__What is required__. Your answer should be the lines below from the one holding "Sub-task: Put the" through the one holding "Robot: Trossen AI", copied exactly and with nothing else.

==========

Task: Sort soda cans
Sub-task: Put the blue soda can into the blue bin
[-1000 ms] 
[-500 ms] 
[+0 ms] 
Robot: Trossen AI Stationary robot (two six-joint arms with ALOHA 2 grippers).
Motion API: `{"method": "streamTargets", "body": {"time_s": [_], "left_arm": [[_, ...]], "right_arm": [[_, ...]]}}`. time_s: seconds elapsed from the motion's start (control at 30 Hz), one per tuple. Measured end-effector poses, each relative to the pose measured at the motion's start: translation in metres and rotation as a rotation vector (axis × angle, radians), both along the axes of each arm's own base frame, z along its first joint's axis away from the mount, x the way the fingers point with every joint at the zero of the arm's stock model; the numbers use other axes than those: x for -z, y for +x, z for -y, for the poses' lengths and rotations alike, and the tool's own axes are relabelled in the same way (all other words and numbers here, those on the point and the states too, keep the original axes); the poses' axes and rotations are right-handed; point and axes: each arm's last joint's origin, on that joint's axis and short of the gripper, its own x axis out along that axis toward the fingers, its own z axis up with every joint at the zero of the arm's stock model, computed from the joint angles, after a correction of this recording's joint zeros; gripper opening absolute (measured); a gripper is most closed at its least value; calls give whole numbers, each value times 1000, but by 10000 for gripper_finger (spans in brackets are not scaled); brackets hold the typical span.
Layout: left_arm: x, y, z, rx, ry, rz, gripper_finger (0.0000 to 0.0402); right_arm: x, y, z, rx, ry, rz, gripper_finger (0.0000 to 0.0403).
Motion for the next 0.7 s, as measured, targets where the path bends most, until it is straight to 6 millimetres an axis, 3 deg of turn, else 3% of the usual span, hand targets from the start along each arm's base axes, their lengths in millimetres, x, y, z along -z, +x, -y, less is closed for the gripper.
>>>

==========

__The answer__.
Sub-task: Put the blue soda can into the blue bin
[-1000 ms] 
[-500 ms] 
[+0 ms] 
Robot: Trossen AI Stationary robot (two six-joint arms with ALOHA 2 grippers).

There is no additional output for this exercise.